Stored items from a collection:
━━━━━━━━━━━━━━━━

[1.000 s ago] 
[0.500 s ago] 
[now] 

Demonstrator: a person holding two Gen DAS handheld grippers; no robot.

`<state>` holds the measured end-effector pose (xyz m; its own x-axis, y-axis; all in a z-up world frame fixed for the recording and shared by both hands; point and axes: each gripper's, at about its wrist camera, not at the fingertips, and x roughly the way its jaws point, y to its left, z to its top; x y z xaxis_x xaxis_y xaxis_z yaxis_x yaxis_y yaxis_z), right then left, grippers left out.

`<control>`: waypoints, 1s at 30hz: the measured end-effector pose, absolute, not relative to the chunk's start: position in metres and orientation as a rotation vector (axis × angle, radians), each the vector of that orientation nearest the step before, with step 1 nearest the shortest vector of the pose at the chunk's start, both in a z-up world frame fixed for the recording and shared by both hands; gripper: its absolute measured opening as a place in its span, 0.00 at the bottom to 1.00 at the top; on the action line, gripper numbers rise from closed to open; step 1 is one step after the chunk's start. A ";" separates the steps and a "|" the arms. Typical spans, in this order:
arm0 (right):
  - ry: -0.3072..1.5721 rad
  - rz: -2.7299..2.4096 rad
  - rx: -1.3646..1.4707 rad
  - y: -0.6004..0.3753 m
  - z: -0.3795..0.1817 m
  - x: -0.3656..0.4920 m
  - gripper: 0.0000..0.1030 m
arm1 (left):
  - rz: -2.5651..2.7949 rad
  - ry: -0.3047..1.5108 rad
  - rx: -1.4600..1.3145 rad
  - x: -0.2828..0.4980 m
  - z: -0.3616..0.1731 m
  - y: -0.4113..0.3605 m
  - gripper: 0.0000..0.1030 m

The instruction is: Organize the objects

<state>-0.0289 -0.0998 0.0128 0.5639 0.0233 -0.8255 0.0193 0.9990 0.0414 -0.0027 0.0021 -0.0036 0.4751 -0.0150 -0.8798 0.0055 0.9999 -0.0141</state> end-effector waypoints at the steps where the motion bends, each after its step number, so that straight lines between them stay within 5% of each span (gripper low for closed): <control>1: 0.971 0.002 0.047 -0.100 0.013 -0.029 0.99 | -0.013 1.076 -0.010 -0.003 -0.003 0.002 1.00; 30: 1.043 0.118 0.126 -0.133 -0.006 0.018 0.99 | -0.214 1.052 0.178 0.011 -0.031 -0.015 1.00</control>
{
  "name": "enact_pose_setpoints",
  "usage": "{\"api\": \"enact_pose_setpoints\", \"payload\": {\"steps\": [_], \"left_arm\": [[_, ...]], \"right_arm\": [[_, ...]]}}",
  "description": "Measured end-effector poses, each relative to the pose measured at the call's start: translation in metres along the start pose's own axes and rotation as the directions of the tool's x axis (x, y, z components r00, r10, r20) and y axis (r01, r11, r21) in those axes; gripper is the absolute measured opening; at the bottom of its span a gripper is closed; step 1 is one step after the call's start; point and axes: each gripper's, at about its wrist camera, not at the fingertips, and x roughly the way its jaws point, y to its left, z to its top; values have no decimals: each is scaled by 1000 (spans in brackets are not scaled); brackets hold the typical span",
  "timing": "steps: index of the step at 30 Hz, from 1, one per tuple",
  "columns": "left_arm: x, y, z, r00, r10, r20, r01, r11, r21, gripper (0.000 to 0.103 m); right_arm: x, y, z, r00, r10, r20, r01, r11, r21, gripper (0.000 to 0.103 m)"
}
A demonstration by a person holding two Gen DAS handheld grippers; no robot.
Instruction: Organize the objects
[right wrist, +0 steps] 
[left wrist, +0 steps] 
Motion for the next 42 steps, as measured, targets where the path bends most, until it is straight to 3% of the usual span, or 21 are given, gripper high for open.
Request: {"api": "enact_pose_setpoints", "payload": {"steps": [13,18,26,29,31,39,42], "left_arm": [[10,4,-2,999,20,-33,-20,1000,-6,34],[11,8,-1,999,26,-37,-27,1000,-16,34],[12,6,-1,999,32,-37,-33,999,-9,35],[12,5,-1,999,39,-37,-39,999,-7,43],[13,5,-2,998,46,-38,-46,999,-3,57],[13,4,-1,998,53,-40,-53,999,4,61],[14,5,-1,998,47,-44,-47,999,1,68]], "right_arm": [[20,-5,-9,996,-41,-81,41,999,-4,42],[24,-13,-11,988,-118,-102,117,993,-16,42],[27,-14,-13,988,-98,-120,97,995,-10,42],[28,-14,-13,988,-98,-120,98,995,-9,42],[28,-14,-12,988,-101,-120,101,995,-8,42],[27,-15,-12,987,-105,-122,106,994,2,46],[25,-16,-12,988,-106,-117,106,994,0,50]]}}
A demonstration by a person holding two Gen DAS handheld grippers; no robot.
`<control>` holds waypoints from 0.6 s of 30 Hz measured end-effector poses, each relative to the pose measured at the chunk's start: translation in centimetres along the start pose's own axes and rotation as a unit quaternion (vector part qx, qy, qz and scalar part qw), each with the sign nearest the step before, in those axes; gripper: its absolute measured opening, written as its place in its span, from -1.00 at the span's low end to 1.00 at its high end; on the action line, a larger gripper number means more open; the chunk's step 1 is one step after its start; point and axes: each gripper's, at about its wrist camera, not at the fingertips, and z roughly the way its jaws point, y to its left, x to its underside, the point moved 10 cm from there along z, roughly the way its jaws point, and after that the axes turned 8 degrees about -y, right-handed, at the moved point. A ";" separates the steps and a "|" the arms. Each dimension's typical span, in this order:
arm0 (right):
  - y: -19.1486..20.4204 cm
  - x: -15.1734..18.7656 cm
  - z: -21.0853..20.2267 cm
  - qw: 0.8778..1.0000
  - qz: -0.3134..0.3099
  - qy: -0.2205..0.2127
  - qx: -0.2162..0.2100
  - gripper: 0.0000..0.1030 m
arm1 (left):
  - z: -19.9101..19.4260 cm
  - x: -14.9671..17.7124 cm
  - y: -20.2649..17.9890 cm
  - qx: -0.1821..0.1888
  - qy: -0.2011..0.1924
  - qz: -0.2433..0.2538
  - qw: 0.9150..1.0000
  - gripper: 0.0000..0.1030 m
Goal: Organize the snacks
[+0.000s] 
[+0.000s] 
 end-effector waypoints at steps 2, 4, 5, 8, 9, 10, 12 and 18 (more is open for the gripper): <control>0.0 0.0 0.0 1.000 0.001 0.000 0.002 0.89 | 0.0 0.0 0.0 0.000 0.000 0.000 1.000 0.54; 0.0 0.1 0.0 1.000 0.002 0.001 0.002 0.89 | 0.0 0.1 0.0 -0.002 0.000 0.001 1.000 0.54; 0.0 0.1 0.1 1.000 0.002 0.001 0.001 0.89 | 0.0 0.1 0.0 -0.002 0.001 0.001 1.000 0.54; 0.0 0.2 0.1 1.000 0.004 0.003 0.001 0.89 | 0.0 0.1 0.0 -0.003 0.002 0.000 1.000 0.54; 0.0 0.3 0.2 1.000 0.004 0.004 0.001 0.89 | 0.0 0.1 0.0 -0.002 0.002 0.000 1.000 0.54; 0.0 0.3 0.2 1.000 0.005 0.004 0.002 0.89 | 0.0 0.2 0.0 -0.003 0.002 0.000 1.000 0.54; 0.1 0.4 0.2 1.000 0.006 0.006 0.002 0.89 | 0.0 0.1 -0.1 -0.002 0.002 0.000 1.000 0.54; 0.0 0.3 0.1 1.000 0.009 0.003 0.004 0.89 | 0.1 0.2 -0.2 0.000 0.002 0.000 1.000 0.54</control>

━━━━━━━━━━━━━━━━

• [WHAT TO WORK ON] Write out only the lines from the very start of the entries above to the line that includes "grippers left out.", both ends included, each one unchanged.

• [RESULT OF THE EXERCISE]
[1.000 s ago] 
[0.500 s ago] 
[now] 

Demonstrator: a person holding two Gen DAS handheld grippers; no robot.

`<state>` holds the measured end-effector pose (xyz m; its own x-axis, y-axis; all in a z-up world frame fixed for the recording and shared by both hands; point and axes: each gripper's, at about its wrist camera, not at the fingertips, and x roughly the way its jaws point, y to its left, z to its top; x y z xaxis_x xaxis_y xaxis_z yaxis_x yaxis_y yaxis_z), right then left, grippers left out.

Nothing remains to be answered in this exercise.